知らなかった。彼女がアイドルに対してこんな思いがあったなんて。きっと、この事実は後にも先にも俺しか知らない事実だろう。なんだか、俺は自分が恥ずかしくなった。自分じゃない誰かの為にこんなに一生懸命になっている彼女がいるのに俺は一体、何をやっているんだ。
「納得しました?」
顔を上げて彼女が聞いてきた。
「うん、でも残念だね。もう、アイドルは目指さないの?」
「まだ、あきらめてないんですけど。自分でもわからないんですけど。なんだか引き寄せられるように熊本に来ちゃったんです。本当に不思議ですよね。」
これは経歴変換スイッチを使ったから無理に彼女をそういう経歴にするようになっているんだ。
「親からは何も言われなかったの?」
「お母さんからは反対されました。おじいちゃんにも会えなくなるからです。でも、最後は心機一転の為に行きなさいてオッケーもらったんです。これまた不思議ですよね。」
そういう感じで帳尻が合せられているんだな。
「お父さんは?」
「お父さんは私が幼稚園のころに殺されました。」
「えっ・・・・・」
「犯人まだ、捕まってないんです。
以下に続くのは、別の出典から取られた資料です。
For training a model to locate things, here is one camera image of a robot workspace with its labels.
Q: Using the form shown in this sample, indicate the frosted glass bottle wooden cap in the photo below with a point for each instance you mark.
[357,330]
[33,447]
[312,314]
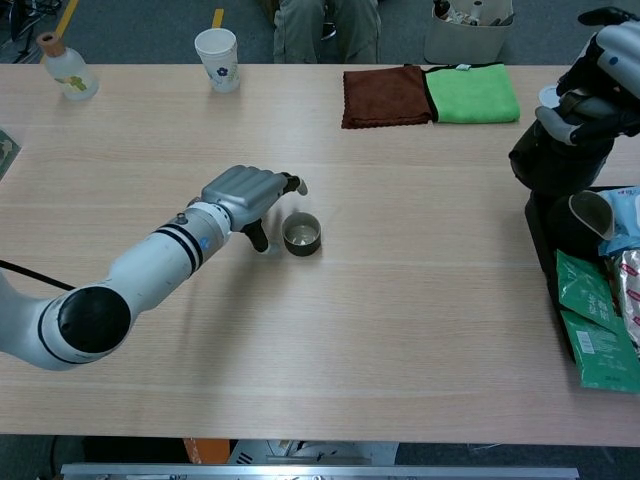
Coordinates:
[72,75]

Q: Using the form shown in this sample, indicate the dark green printed card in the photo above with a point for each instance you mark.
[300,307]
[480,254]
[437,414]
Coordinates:
[6,152]

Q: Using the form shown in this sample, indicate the silver and black right robot hand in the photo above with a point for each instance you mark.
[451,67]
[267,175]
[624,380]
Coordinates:
[620,65]

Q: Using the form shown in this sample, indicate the large green tea packet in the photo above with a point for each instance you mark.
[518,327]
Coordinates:
[600,355]

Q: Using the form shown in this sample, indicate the white round plastic lid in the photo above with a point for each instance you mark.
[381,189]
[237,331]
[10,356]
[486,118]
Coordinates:
[546,95]

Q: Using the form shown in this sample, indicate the dark pitcher with beige inside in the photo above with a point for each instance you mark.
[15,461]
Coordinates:
[565,225]

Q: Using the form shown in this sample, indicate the light blue wipes packet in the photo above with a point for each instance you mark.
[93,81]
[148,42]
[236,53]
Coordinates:
[627,215]

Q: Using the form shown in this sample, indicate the green microfibre cloth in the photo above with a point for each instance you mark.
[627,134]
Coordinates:
[475,95]

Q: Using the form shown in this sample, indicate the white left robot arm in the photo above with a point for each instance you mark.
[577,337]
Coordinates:
[150,265]

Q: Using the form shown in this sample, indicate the brown microfibre cloth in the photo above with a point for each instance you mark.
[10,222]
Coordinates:
[385,97]

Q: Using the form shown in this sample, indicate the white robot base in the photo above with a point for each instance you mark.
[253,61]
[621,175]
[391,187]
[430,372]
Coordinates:
[280,452]

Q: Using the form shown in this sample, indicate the small green tea packet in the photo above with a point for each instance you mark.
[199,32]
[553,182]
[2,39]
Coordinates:
[582,290]

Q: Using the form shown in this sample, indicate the orange object under table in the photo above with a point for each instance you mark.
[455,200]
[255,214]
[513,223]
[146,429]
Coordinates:
[210,450]

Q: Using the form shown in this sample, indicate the beige storage bin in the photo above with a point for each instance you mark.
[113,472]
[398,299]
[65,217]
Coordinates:
[465,42]

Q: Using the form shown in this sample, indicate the black plastic tray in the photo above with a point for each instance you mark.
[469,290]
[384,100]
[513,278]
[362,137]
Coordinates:
[542,235]

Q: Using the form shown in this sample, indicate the person's legs in khaki trousers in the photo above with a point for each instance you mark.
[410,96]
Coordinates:
[300,35]

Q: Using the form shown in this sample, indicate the silver and black left robot hand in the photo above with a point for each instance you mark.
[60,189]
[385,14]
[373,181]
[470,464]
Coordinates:
[242,192]

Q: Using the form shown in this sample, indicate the aluminium profile rail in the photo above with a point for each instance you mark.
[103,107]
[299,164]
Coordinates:
[300,472]

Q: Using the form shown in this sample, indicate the white paper cup flower print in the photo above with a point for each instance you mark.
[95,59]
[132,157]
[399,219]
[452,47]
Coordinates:
[220,65]

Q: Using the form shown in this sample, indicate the dark ceramic tea cup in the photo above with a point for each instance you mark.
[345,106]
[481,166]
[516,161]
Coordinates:
[300,248]

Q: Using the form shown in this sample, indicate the black metal stand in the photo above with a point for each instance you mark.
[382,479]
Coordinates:
[20,25]

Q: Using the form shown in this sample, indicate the silver foil packet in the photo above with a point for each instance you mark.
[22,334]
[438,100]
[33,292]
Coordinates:
[631,280]
」
一気に重い空気が漂う。そんな事、聞いたことない。お父さんは建設作業員をしているとテレビで確か言ったはず。
「ごめんなさい。変な空気になっちゃって。」
「いや、こっちこそごめん。」
「なんだか、逢澤さんに話して少しスッキリしました。ありがとうございます。」
「あのさー今度、映画でも見に行かない?」
この状況を打破するためにはこれしか思いつかなかった。
「いいんですか?」
「うん。たまにはリフレッシュしないとストレス溜まっちゃうからね。特に店長には。」
そうですね。と彼女は笑って答えてくれた。その後は俺の決して上手いとは思えない歌を彼女は楽しそうに聞いてくれた。彼女も決して歌は上手ではなかった。まぁ、前々から知っていたけど。低い採点結果を見るたびにお互い笑い合った。こんな日々が毎日続けばいいのにと思った。だけど、そう思う度に自分の中で葛藤が芽生え始めた。